**Task description**
Filter the listing below, keeping every line that holds "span".
Supplied data: Begin
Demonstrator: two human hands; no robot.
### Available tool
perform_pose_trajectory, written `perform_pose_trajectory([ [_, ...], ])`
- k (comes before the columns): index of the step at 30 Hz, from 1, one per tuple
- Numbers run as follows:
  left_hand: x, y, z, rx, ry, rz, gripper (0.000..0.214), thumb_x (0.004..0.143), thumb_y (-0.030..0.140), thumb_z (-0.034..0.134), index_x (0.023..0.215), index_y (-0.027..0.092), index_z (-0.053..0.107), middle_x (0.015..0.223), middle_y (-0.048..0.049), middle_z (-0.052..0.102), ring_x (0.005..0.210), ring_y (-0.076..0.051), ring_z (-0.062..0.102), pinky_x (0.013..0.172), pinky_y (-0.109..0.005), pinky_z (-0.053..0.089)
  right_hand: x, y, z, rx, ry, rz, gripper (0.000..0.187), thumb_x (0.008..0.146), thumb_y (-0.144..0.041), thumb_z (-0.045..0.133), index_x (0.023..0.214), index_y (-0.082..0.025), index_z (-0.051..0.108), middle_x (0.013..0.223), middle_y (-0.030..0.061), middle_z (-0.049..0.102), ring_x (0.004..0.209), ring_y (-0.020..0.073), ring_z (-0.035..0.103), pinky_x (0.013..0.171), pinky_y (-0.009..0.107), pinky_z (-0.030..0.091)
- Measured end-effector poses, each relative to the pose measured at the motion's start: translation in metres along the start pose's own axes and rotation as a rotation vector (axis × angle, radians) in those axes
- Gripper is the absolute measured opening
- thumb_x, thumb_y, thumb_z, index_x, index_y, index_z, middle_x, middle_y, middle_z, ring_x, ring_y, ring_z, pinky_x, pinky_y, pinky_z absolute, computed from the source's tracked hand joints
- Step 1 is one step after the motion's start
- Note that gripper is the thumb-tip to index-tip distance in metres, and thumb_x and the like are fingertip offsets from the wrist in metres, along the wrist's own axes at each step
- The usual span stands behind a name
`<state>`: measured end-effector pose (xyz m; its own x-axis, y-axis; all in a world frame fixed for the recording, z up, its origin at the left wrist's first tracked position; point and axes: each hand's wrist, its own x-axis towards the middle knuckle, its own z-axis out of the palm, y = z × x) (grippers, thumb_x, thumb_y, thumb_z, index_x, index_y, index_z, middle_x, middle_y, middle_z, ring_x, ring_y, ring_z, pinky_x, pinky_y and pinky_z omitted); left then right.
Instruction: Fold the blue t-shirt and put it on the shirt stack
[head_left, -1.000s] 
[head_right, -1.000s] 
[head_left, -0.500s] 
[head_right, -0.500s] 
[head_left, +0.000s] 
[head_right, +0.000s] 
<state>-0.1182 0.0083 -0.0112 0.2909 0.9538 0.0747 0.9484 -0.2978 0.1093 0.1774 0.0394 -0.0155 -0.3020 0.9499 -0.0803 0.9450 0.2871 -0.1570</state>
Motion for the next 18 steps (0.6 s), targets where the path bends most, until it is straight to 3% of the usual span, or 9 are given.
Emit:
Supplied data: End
**Response below**
- The usual span stands behind a name
Motion for the next 18 steps (0.6 s), targets where the path bends most, until it is straight to 3% of the usual span, or 9 are given.

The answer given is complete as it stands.